May 1st, '08It seems the world is back on hunger. Wasn’t it back in the early 1980’s when this was the issue du jour? Now, for very different reasons, the price of food is soaring and many in poor countries may starve again.
Advocacy organizations on the issue are already sprouting up online, one of the best being, www.ProjectConcern.org. The news media too has finally caught up to the long overdue story about how pumping corn into gas tanks is going to wreak havoc somewhere else in the food chain.
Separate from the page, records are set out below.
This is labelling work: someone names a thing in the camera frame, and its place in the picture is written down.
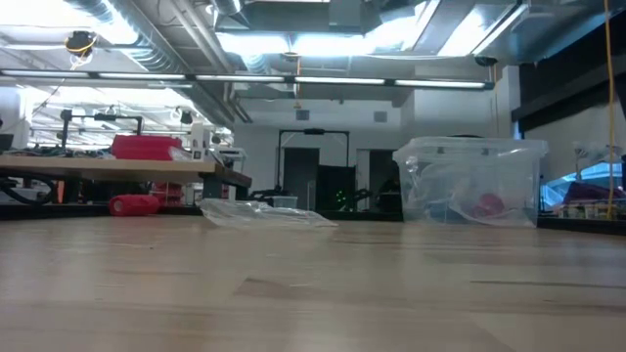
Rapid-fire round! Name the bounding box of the clear plastic bag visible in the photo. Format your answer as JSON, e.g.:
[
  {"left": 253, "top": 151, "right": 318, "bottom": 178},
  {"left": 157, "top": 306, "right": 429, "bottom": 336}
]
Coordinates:
[{"left": 199, "top": 197, "right": 339, "bottom": 230}]

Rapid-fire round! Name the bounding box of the dark pink bandage roll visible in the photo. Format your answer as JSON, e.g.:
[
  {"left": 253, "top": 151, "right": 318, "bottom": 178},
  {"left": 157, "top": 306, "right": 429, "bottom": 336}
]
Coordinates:
[{"left": 469, "top": 192, "right": 509, "bottom": 220}]

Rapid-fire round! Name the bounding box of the red bandage roll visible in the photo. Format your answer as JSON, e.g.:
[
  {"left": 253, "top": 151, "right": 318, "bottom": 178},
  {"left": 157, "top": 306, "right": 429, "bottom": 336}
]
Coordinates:
[{"left": 108, "top": 194, "right": 161, "bottom": 218}]

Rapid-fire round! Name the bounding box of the black computer tower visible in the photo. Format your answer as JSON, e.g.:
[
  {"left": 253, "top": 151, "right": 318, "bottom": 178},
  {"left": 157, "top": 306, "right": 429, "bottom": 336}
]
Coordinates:
[{"left": 316, "top": 164, "right": 357, "bottom": 212}]

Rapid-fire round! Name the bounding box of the white box with QR label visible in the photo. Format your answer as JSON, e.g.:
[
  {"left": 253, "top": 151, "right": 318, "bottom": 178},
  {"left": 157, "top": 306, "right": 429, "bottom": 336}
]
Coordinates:
[{"left": 189, "top": 121, "right": 212, "bottom": 162}]

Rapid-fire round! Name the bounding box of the long ceiling light fixture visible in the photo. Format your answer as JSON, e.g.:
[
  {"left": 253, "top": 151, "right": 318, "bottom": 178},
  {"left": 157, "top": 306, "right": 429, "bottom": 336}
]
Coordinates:
[{"left": 0, "top": 68, "right": 495, "bottom": 92}]

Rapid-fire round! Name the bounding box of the clear plastic storage bin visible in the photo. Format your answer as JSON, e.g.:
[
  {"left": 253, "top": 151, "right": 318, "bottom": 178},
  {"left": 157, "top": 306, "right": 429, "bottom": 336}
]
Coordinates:
[{"left": 392, "top": 136, "right": 550, "bottom": 230}]

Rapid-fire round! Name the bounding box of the red plastic bin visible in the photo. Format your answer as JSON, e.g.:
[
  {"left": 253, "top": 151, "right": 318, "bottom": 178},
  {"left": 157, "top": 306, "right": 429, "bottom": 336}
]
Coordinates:
[{"left": 111, "top": 134, "right": 184, "bottom": 162}]

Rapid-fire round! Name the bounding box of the wooden workbench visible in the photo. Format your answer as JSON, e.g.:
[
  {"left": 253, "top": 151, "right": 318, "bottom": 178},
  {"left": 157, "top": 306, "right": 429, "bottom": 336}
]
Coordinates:
[{"left": 0, "top": 154, "right": 253, "bottom": 211}]

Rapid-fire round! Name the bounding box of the black tubular gantry frame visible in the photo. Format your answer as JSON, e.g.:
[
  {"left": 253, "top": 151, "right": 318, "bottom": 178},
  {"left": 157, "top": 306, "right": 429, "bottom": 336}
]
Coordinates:
[{"left": 277, "top": 128, "right": 351, "bottom": 195}]

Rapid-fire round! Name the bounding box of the black overhead camera rig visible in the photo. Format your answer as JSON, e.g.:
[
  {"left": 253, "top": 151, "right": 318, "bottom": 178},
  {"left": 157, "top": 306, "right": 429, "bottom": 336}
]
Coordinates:
[{"left": 59, "top": 108, "right": 145, "bottom": 151}]

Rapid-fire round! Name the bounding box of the black aluminium rail frame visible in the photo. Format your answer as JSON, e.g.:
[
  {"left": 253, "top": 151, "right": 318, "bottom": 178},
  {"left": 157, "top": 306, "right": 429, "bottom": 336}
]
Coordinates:
[{"left": 0, "top": 203, "right": 626, "bottom": 237}]

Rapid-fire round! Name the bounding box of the black yellow cable reel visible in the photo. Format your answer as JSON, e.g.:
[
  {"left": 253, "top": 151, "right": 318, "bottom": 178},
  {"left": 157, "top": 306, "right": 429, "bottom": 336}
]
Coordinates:
[{"left": 64, "top": 29, "right": 99, "bottom": 69}]

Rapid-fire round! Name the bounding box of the thick black hose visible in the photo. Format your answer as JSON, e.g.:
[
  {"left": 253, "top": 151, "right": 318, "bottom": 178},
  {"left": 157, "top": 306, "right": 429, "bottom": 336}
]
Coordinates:
[{"left": 0, "top": 176, "right": 56, "bottom": 205}]

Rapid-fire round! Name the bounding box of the hanging yellow cable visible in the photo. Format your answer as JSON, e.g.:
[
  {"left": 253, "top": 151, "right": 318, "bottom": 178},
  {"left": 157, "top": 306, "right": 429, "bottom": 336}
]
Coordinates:
[{"left": 603, "top": 0, "right": 617, "bottom": 220}]
By my estimate, these stories are about 8 to 12 months behind the curve, proving the old truism in journalism that trends, like interest rate cuts, take a few months to work their way into the mainstream.
The food crisis story is this year’s big story, in the way private equity, and the very entertaining robber baron subthemes which were part of that narrative, was the big story in 2007. We can blame the current situation on a lot of factors, but what is most interesting has been the way that the UN – led by a much more capable Sec-Gen in Ban Ki-Moon than Kofi Annan – has quickly jumped into a time machine and dusted off farming practices from the time of Jesus Christ as solutions on how to feed 6.6 billion people. Their biggest strategy seems to revolve around crop rotation.
It is surprising that so few people are talking about using science – for example genetically modified foods and other advanced methods to cheat mother nature – as a way to sidestep the soaring cost of fertilizer, let alone the scarcity of fertilizer and the all powerful U.S. farm lobby, which will doubtful abandon its efforts to convert the American Midwest into the ethanol epicenter of the world.
As Norm Borlaug has said, feeding 6 billion people is quite a challenge, and tough to do without science, let alone fertilizer. Whatever forces will hire up their lobbyists and public relations firms, they would be well advised to stoke some supply side solutions rather than clamor for stockpiling rice.